William Pinkney-Baird interviews Dario Celaschi, standing for Vice President Society & Citizenship, in the third of a series of interviews with some of the left-wing candidates for NUS leadership positions.
‘The reason I decided to stand for Society and Citizenship is because it’s one of the main things about NUS that nobody really understands what it’s for.’ I am speaking to Dario Celaschi, standing for Vice President Society & Citizenship at NUS national conference next week. They continue: ‘I think nobody really understands what NUS is for anymore, not even the officers themselves.’
What, then, should be the purpose of Society and Citizenship? Dario has a clear answer to that question: ‘Society and Citizenship should be about community organising, direct action, empowering students to change their society and to make it the society that they actually want it to be.’
They see signs of hope in a revitalised student movement based around direct action on campus, apparent in the candidates for NUS National Executive Council: ‘people running for the Block of 15 this year are more radically left-wing, more radically dedicated to making change rather than bureaucracy.’ However, Dario explained that rather than fighting on the street, current NUS officers are ‘asking us to sit around and ask for Vice Chancellors to give us free education.’
One of Dario’s main focuses as VP Society and Citizenship would be to engage the student movement in community organising against fascism. This is something Dario has experience in, having organised a successful counter demonstration to an EDL march. In particular, they would ‘set the groundwork for direct action and community organising around anti-fascism, and education around what fascism is and what it leads to.’
Another central focus was the creation of a ‘liberated youth work service.’ While youth work has been a major focus for NUS over the past year, Dario believes that the current approach has been problematic, due to the focus on ‘sitting round making legislation’ and the fact that the Nations have been left out of the campaign. According to Dario, this approach ‘hasn’t translated into training people to community organise themselves’, and instead what is needed is for the campaign to be reinvigorated – made into something ‘students can all get behind.’
Another priority for Dario would be further education colleges. Despite including over half of the students belonging to NUS, Dario argued that a lot of further education unions aren’t engaged with NUS, and that they’d like to see ‘further education colleges engaged, and community organising, and focusing around what they want—what they feel is important.’ One particular issue they highlighted was that of students in further education being estranged from their parents, an issue that had been addressed for students in higher education but not for FE students.
The Nations were another group Dario would work to bring into the NUS Society and Citizenship campaign. They would listen to the policies supported by NUS in the Nations and support them, providing the funding of NUS UK to the campaigns being run by NUS Scotland, NUS Wales, and NUS-USI. Additionally, there could be a successful interchange of ideas, learning from students in Scotland, for instance about what free education actually looks like in practice.
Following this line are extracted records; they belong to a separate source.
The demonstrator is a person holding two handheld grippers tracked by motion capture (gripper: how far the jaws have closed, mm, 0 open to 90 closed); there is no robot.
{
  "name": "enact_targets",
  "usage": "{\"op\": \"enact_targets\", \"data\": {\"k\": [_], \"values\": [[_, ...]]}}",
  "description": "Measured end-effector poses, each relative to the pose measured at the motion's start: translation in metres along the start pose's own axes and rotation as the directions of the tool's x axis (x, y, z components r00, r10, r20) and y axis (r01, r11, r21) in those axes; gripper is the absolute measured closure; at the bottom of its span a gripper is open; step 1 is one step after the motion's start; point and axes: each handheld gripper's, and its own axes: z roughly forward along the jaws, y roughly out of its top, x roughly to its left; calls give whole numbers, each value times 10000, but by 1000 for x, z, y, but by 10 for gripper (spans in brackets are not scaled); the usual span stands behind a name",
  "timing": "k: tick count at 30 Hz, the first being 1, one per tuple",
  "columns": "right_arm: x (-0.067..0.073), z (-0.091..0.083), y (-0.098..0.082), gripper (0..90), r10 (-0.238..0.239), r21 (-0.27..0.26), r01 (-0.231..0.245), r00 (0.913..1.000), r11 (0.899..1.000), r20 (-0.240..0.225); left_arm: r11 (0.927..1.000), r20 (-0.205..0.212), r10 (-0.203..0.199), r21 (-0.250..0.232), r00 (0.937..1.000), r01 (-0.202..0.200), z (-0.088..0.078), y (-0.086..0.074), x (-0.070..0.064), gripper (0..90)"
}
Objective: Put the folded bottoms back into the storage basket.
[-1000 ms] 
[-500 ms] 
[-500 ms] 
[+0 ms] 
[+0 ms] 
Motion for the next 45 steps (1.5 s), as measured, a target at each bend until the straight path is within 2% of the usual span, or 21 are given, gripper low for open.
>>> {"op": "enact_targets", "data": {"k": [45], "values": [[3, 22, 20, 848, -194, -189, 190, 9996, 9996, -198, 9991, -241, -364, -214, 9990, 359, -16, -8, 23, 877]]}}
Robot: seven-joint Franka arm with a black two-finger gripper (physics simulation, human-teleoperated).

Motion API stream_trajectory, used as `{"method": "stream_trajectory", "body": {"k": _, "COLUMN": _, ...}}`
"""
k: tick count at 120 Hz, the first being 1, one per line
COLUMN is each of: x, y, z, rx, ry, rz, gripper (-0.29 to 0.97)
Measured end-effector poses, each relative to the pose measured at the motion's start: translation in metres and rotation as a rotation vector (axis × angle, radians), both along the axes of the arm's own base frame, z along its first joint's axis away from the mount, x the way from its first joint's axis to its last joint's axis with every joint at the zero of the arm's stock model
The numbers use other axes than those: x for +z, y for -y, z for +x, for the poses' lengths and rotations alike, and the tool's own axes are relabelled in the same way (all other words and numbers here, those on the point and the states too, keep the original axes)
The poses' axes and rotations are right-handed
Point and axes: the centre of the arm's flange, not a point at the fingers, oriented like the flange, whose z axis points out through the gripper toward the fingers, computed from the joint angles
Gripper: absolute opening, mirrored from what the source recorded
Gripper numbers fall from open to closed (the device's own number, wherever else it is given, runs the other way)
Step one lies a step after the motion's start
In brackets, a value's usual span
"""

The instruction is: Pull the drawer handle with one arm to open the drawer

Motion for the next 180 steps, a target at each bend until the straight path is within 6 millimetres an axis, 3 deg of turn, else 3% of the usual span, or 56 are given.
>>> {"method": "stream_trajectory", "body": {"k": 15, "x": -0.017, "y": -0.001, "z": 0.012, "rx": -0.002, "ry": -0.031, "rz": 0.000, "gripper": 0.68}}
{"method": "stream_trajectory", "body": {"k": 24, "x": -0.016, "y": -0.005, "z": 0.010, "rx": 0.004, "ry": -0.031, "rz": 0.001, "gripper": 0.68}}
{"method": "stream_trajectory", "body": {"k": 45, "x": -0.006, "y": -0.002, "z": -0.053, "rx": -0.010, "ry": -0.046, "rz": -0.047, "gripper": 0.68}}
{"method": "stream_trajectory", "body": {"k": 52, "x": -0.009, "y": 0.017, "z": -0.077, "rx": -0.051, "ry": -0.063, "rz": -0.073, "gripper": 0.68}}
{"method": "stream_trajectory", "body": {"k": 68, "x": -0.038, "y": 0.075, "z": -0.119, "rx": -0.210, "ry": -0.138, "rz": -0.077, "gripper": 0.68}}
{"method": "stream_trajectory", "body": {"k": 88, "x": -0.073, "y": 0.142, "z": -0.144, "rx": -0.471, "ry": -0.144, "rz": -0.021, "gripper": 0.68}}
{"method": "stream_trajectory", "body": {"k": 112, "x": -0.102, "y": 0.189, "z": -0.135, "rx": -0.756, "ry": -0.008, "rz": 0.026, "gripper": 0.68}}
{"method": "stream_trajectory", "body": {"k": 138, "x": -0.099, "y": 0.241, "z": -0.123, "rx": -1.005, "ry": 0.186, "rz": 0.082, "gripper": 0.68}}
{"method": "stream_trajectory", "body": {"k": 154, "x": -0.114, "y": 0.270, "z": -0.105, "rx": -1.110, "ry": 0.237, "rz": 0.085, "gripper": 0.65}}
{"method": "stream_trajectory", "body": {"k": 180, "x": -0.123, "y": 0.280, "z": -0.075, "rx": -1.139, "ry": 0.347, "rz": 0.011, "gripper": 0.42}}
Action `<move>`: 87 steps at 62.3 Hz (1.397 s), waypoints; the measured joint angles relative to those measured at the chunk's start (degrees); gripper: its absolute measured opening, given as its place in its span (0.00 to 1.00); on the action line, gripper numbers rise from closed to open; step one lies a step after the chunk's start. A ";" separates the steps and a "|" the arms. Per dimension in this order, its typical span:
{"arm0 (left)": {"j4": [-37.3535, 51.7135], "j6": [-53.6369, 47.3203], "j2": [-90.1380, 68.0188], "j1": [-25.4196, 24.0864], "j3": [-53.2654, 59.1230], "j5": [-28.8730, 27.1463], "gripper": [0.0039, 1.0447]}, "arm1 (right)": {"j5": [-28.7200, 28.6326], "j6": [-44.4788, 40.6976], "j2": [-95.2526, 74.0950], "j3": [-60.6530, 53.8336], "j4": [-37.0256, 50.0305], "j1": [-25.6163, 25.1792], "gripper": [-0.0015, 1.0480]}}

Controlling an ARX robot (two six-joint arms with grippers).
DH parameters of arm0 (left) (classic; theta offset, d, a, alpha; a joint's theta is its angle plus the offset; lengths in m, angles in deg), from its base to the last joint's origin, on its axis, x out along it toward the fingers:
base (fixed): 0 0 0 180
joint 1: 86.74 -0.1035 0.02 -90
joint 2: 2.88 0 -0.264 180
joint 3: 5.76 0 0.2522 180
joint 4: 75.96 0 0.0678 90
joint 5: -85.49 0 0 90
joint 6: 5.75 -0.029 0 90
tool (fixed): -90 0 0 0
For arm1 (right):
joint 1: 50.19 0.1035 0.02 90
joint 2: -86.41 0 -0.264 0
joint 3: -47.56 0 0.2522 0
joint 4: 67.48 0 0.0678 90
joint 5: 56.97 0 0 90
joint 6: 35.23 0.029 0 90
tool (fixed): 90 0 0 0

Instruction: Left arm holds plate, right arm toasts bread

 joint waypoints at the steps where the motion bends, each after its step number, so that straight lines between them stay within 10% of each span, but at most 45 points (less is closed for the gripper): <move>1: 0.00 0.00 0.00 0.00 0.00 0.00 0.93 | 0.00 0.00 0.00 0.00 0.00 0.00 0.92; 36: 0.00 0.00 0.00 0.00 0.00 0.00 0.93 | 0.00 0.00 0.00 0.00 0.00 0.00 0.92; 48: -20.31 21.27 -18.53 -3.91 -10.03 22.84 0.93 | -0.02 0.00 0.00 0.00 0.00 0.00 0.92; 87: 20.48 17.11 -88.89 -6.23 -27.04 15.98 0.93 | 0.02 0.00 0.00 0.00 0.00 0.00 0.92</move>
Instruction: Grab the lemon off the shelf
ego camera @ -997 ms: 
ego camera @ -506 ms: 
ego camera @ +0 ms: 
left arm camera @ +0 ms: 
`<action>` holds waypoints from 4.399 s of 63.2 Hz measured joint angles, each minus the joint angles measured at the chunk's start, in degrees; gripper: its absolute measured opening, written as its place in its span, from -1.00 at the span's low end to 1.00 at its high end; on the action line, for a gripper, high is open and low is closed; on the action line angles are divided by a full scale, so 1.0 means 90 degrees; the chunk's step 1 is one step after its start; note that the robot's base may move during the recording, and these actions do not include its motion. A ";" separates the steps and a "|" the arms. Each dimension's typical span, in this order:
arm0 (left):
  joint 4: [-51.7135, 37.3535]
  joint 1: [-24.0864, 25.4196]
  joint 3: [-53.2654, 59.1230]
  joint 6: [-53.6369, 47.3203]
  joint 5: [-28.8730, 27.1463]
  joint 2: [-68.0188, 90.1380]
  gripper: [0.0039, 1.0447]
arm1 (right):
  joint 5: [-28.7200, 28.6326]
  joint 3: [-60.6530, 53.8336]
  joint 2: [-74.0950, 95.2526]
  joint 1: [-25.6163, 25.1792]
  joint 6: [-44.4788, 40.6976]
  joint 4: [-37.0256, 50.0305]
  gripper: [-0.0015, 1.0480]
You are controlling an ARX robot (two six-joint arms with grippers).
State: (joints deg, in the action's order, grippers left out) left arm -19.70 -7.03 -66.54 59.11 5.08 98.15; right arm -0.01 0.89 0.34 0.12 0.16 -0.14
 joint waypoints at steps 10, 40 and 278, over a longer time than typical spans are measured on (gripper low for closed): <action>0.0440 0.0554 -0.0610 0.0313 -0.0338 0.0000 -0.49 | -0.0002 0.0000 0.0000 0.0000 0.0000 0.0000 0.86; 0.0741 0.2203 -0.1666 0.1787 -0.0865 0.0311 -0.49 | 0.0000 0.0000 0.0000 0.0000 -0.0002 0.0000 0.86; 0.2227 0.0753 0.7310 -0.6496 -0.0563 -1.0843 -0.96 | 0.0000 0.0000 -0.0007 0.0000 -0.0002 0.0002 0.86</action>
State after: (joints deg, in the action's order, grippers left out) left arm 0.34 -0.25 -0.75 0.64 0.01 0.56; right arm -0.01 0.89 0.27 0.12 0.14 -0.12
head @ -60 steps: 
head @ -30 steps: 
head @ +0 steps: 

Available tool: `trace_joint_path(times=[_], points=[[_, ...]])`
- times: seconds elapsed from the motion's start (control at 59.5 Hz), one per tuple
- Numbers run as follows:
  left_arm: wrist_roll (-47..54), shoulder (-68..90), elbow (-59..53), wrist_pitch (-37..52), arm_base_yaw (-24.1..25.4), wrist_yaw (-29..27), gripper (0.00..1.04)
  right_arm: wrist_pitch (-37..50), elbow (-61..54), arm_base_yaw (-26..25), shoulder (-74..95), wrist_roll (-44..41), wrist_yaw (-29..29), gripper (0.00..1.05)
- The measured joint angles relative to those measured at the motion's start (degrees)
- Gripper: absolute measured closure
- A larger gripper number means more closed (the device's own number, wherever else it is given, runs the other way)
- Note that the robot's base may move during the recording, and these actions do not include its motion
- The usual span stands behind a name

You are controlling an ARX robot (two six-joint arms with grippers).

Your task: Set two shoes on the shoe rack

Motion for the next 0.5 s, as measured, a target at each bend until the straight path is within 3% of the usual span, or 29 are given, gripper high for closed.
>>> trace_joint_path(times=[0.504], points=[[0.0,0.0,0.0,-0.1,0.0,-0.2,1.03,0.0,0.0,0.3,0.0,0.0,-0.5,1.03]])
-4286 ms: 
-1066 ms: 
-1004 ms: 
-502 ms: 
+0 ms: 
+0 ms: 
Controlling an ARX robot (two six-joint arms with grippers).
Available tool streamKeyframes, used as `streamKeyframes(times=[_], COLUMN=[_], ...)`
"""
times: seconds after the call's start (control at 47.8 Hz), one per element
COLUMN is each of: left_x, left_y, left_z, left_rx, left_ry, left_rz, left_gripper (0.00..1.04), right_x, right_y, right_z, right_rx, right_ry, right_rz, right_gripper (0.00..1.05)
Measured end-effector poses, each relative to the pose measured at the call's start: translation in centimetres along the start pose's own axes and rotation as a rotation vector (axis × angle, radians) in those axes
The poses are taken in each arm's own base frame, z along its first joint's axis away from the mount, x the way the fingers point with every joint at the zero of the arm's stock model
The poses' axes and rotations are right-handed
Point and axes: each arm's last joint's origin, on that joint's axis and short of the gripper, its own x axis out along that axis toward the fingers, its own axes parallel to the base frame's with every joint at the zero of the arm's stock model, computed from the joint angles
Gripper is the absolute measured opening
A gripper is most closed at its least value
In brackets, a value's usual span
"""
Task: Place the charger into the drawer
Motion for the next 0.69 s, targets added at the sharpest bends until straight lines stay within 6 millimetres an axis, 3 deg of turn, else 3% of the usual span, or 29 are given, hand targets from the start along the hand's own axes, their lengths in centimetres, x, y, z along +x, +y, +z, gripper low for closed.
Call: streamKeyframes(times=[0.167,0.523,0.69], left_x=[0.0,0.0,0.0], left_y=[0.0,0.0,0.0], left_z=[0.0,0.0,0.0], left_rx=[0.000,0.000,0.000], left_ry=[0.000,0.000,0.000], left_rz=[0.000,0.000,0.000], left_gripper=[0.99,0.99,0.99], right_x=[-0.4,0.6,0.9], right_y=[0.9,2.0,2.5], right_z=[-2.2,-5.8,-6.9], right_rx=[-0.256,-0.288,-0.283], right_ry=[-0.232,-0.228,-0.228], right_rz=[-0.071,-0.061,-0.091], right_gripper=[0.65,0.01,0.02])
When I asked if twelve months would be enough to achieve these aims, Dario was very optimistic: ‘Most people think that 12 months isn’t enough time to make change, but when I was president at my student union, which was also for a year, I successfully lobbied for gender neutral toilets—throughout the entire city; there’s gender and sexual monitoring on all college application forms so that LGBT people can be catered for; we even did the first comprehensive piece of research on the black attainment gap in further education.’ And, of course, Dario pointed out that ‘David Cameron only needed a year to ruin this country.’
Dario also stated that they were the only candidate standing for NUS leadership who wasn’t associated with a particular faction: ‘I don’t have an allegiance to a faction, to an interest group, I have an allegiance to what I think is right and what students have told me that they think is right.’ If elected, Dario said that rather than ignoring the decisions of NUS Conference, they would ‘want to hold myself accountable to NEC and change my work according to what members and conference actually asks for.’
When I asked Dario if they had anything else to add, they called upon all delegates at NUS conference to support the motion for the introduction of a full-time trans officer – it would be a landmark in the representation of trans people and would make NUS the first organisation to have a full-time trans officer.